In this work, the authors propose a novel method to detect low-quality compressed deepfake images. It utilized the theories of Optimal Transportation, Frequency Domain learning, and Knowledge Distillation to transfer representations from a teacher model that is pre-trained on high-quality images to a student model that is trained to detect low-quality compressed images.

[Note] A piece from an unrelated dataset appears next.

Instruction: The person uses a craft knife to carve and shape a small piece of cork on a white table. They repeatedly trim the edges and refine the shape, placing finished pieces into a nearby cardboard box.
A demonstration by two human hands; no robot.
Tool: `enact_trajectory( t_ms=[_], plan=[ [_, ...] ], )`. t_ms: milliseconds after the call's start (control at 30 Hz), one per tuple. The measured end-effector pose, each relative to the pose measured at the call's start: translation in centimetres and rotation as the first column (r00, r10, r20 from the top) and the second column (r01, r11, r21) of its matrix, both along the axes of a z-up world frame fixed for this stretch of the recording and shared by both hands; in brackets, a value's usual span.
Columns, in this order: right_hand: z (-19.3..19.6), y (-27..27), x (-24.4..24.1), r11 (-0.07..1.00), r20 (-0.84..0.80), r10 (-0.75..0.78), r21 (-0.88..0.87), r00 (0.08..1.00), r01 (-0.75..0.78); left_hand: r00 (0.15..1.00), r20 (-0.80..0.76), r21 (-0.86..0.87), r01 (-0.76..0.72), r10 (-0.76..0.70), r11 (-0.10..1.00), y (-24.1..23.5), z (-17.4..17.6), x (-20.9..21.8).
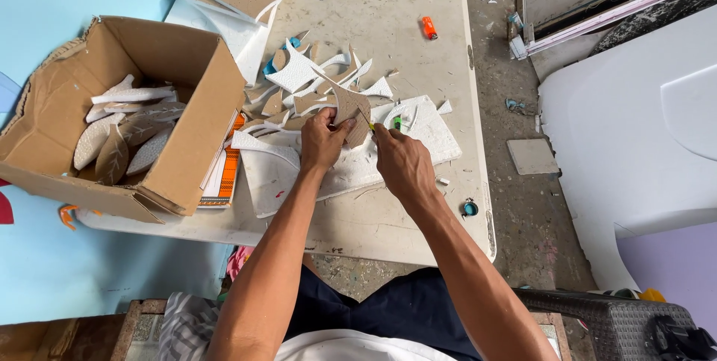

The authors argue that low-quality images bring two main challenges for a detection model: the loss of high-frequency information and the loss of correlation in a compressed image. Thereafter, they proposed a novel Attention-based Deepfake detection Distillations, exploring frequency attention distillation and multi-view attention distillation in a Knowledge Distillation (KD) framework to detect highly compressed deepfakes. The frequency attention helps the student to retrieve and focus more on high-frequency components from the teacher. The multi-view attention, inspired by Sliced Wasserstein distance, pushes the student's output tensor distribution toward the teacher's, maintaining correlated pixel features between tensor elements from multiple views.
In the experiment, the authors using different benchmark datasets and validate the effectiveness of their proposed method in comparing with many previous state-of-the-art detection models.